Anche nell’arte tematiche che associamo alla sinistra appaiono monopolizzate da sistemi e nomi ricorrenti che sembrano essere di destra
Ultimamente sono andata a Palazzo Strozzi a vedere la mostra Reaching for the stars da Maurizio Cattelan a Lynette Yiadom-Boakye. Mi è sembrata una bella mostra, strutturata bene e con testi di critica molto chiari. Una mostra che tratta tematiche abbastanza importanti come ad esempio la funzione dei corpi, lo stato sociale femminile, la condizione degli esseri umani contemporanei. Una mostra che può colloquiare con il pubblico e che volgarmente definirei molto “instagrammabile”, forse con dei sottili slanci di nazionalismo, ma comunque piacevole anche se a una certa ho sentito il bisogno di scappare dal palazzo.
Questa necessità l’ho avvertita anche durante la visita al museo Novecento all’esposizione su Lucio Fontana. Chi mi conosce sa che per Fontana ho un’ammirazione quasi totalizzante ed è proprio per questo che ho un grandissimo dubbio rispetto a quella circostanza. Lucio Fontana è stato ricontestualizzato in una esposizione, anche in questo caso, molto chiara. Il dialogo con le fotografie di Ugo Mulas, le riflessioni sulla sfera femminile, tutto politicamente corretto. Tutto un contesto capace di rientrare perfettamente nelle riflessioni contemporanee.
Italia baronale
Eppure tutte le tematiche sopracitate che politicamente abbracciano una sfera di sinistra mi appaiono così monopolizzate da sistemi e nomi ricorrenti che sembrano essere di destra. Mi risulta davvero difficile ultimamente abbandonare i pregiudizi legati alle politiche espositive, ai nomi dei curatori che sono sempre gli stessi e agli artisti spacciati per contemporanei che da troppo tempo ormai hanno cristallizzato il dibattito nazionale. Non riesco più a leggere testi e libri di critica scritti dai vari Sgarbi che provano invano a definire lo stato delle cose. A prescindere, sbagliando, mi viene da scartare quei quattro o cinque nomi che rimuginano sul tradizionale intellettuale che non aiutano il pensiero contemporaneo italiano ad evolversi.

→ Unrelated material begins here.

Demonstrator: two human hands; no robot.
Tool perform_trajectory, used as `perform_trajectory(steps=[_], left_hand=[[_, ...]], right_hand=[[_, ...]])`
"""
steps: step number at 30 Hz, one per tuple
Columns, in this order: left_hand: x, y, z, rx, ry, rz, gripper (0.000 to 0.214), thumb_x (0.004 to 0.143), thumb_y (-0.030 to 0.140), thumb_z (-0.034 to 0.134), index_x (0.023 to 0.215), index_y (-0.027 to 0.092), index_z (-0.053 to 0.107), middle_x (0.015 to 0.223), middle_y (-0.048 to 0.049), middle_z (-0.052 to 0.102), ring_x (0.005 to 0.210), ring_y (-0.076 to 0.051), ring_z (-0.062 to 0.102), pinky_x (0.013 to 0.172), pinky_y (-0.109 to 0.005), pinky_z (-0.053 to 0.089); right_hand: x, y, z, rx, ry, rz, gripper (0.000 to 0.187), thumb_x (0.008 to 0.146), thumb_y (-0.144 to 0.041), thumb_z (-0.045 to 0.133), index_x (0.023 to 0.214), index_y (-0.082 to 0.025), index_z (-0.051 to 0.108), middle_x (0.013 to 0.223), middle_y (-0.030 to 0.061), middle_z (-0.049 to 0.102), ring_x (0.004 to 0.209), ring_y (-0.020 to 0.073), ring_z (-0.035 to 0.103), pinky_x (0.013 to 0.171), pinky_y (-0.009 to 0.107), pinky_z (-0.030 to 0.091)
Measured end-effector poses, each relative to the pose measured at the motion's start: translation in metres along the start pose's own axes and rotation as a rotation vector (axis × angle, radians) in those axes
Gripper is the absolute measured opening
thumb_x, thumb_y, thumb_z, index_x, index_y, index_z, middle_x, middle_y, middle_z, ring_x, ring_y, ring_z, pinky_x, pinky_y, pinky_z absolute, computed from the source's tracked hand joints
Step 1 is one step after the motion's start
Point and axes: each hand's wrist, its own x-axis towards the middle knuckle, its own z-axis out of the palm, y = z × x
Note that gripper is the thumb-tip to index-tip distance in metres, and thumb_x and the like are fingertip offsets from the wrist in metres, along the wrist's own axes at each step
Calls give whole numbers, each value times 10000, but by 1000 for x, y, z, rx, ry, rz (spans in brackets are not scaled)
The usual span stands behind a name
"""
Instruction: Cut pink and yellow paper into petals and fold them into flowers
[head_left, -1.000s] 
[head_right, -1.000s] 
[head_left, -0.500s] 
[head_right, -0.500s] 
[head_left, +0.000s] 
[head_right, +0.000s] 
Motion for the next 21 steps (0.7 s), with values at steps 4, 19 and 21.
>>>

L’Italia mi sembra così baronale. La vedo dominata da sei o sette famiglie che da secoli ricoprono gli stessi ruoli. L’arte italiana la vedo divisa in politiche di destra e politiche ecclesiastiche che sovvenzionano i vari Jago in una pericolosissima ricerca retorica compassionevole della cristianità. Mi chiedo quale sia il futuro delle riflessioni espositive. Quando qualcuno metterà realmente in discussione le teorie di Bonito Oliva semplicemente perché è giunto il momento di farlo, perché ci sono i presupposti e perché la nostalgia romanticizzata del passato lascerà spazio a politiche intellettuali legate ad una vera Resistenza.